**Exercise**
How many of the lines below have the word "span" in them? The answer is that number and nothing more.

**Source records**
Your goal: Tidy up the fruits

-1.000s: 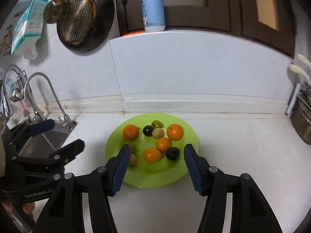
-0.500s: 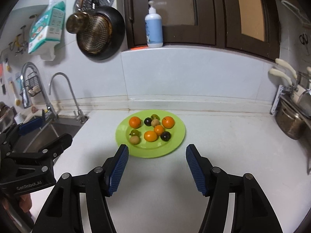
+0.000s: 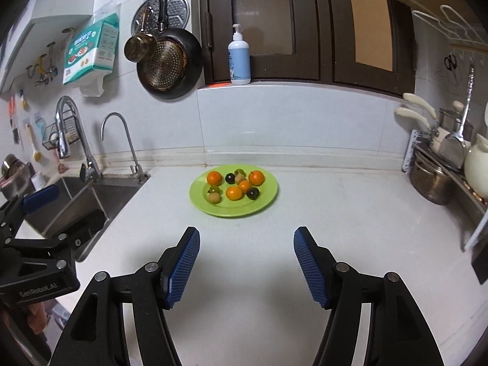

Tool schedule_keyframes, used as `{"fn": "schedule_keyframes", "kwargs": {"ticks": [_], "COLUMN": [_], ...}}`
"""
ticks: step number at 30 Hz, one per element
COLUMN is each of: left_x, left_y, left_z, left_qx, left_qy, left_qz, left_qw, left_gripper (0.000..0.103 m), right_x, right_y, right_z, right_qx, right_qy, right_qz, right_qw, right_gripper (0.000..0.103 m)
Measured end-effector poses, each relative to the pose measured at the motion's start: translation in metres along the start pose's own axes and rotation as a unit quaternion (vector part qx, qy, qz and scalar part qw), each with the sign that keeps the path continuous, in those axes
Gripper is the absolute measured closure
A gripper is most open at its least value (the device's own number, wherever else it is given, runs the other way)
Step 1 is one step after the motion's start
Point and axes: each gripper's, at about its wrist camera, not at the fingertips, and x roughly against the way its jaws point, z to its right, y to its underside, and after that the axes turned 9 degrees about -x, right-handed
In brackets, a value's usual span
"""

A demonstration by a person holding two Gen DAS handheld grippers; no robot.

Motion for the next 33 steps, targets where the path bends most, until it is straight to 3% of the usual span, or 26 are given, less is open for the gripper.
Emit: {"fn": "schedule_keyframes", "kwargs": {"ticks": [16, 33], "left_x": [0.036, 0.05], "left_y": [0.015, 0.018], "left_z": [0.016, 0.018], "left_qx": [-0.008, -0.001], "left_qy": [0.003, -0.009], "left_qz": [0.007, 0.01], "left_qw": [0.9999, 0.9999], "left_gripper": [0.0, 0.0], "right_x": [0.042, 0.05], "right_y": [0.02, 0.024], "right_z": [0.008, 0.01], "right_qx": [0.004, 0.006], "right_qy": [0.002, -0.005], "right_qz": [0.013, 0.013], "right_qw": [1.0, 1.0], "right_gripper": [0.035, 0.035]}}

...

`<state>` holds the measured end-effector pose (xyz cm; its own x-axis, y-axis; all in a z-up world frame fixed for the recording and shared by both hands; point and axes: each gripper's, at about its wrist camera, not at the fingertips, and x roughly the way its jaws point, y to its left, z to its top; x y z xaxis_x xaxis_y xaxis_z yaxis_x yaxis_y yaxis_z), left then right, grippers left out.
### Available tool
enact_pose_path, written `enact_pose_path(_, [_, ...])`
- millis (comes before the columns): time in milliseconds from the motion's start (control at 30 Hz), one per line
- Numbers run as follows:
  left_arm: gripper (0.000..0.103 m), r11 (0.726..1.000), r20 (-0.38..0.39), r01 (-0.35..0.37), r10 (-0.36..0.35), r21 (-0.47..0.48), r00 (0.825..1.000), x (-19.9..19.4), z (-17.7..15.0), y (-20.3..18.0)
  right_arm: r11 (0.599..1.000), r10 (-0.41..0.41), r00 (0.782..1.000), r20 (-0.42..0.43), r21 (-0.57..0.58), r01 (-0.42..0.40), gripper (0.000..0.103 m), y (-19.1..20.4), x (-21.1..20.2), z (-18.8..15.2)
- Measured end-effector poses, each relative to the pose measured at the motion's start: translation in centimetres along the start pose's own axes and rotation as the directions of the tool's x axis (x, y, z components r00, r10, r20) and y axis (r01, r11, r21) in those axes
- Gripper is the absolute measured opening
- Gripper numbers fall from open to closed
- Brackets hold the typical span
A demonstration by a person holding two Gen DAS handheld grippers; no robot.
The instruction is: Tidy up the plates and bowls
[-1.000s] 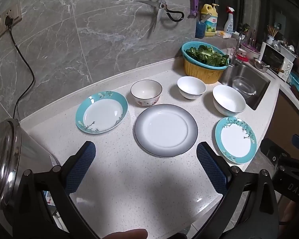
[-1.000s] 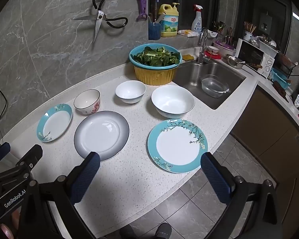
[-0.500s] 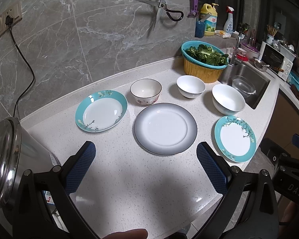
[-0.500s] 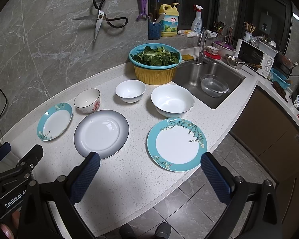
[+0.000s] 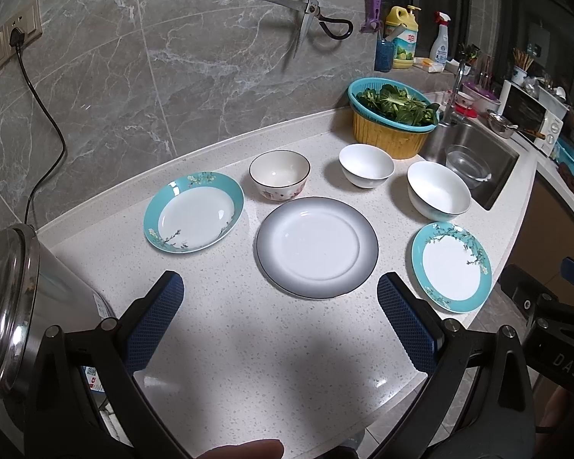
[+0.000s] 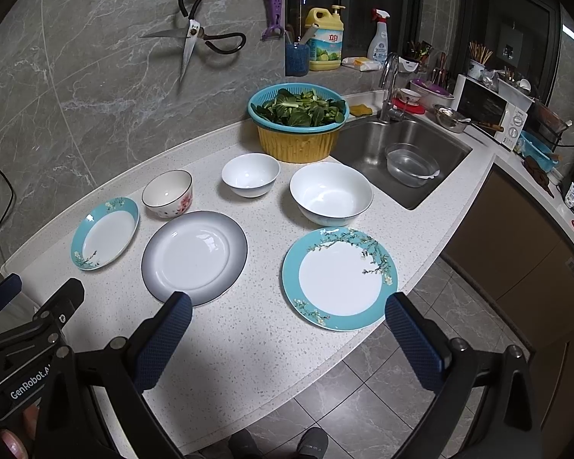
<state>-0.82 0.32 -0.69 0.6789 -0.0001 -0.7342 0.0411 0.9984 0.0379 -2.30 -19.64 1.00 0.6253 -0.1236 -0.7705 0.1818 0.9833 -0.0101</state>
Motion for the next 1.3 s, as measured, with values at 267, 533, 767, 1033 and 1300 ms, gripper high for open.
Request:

**Solution to this task**
3